Player swinging at baseball during a game.

Before beginning strength training for baseball or softball, it’s a good idea to check with your physician to find out if your body is ready for it. Starting training before your body is ready can cause serious harm to your growth and maturation. Once training begins, you should focus on complete body strength and explosive power.

Muscle imbalances

Baseball and softball cause muscle imbalances. Most players swing the bat from one side, except switch hitters. There’s only one direction for running the bases, except in a run-down. And unless you’re ambidextrous, your throwing mechanics are repetitive and primarily use one set of muscles. Without correcting these imbalances, key muscles used for these sports will not be equal. Strength training helps correct the imbalances.

Explosive power

In baseball and softball, explosive power is a priority. All the action occurs in short bursts of 1-5 seconds. This means your strengthening program should emphasize speed lifting, using proper techniques, instead of the traditional slow lifts of bodybuilding.

Four periods of training

A comprehensive training program for baseball and softball is broken into four phases over the year. Each phase has its own goals, and each successive phase builds on the previous one.

Early preseason: January-February

  • Players prepare for the season and start to build up after the layoff.
  • Training is general and gradually eases into more intense sessions.
  • Emphasis is on building core muscles, endurance and size.
  • Core muscles, known as the 3Bs (belly, back and butt muscles), connect the upper and lower body. These muscles are involved in every twisting, turning, jumping and lateral movement activity. Circuit training is beneficial for strengthening core muscles.
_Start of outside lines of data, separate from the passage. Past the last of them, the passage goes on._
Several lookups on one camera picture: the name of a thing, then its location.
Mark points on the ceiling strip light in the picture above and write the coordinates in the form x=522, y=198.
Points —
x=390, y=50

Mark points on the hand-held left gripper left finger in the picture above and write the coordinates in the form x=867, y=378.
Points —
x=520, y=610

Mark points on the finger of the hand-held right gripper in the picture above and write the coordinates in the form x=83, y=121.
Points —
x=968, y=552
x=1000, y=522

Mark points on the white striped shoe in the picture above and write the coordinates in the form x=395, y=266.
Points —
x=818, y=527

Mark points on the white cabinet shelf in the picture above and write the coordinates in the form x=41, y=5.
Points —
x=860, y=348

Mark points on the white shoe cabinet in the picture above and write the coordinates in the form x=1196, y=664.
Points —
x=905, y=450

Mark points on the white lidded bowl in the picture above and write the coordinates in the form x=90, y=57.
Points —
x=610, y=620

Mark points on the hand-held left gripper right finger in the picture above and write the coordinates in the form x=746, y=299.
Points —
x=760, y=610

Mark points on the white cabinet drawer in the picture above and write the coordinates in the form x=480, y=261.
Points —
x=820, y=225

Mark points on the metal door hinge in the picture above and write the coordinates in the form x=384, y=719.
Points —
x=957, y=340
Late preseason: March-April

  • Players prepare for preseason games and the start of the regular season.
  • Emphasis is on building toward maximum strength and speed. Power is a combination of these two things. Increasing one, without losing the other, results in increased power.
  • Plyometrics for your lower body and medicine ball exercises for your upper body are emphasized.
  • Players’ strength peaks as the competitive season begins.

In-season: May-September

  • Strength and power, gained in the preseason, are maintained.
  • Lifting 1-2 times each week is typical, depending on your schedule.

Off-season: October-December

  • This time to relax and take a break from serious strength training is physically and mentally worthwhile.
  • Some type of unstructured lifting is recommended. Five weeks of inactivity will reverse most of your strength gains from the previous year.
  • As early preseason approaches, regular gym work can resume with an emphasis on cross-training.